EXERCISE AIM: Repeat verbatim, and only, the lines of the data below, beginning at the line that contains "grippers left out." and stopping after the line that contains "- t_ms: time".
====
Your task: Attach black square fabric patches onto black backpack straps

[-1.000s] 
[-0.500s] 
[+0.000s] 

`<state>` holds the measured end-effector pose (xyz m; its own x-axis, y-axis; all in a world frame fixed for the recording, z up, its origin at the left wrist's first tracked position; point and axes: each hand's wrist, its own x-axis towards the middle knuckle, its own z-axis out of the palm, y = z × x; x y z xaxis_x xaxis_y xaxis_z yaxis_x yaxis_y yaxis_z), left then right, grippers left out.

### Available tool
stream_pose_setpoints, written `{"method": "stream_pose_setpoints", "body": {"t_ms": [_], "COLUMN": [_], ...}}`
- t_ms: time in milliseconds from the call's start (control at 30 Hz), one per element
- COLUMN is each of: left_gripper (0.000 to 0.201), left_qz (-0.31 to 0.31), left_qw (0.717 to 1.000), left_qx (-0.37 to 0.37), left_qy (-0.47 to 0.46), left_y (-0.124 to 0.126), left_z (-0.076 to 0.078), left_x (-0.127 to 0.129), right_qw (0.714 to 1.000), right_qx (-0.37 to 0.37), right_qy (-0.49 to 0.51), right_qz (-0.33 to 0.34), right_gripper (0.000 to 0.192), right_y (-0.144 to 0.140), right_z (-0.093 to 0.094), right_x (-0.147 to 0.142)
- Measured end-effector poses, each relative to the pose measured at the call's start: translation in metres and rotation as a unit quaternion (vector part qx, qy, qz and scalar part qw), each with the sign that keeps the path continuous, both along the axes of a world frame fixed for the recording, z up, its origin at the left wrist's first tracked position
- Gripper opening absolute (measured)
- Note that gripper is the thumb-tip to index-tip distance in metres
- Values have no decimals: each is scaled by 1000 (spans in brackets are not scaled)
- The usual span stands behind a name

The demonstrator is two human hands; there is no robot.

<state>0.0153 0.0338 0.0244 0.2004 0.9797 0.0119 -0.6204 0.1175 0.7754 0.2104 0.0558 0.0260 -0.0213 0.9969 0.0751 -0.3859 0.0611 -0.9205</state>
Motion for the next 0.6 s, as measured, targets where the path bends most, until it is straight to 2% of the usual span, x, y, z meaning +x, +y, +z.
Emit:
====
ANSWER FOR THE TASK:
`<state>` holds the measured end-effector pose (xyz m; its own x-axis, y-axis; all in a world frame fixed for the recording, z up, its origin at the left wrist's first tracked position; point and axes: each hand's wrist, its own x-axis towards the middle knuckle, its own z-axis out of the palm, y = z × x; x y z xaxis_x xaxis_y xaxis_z yaxis_x yaxis_y yaxis_z), left then right, grippers left out.

### Available tool
stream_pose_setpoints, written `{"method": "stream_pose_setpoints", "body": {"t_ms": [_], "COLUMN": [_], ...}}`
- t_ms: time in milliseconds from the call's start (control at 30 Hz), one per element

The exercise calls for nothing more than this answer.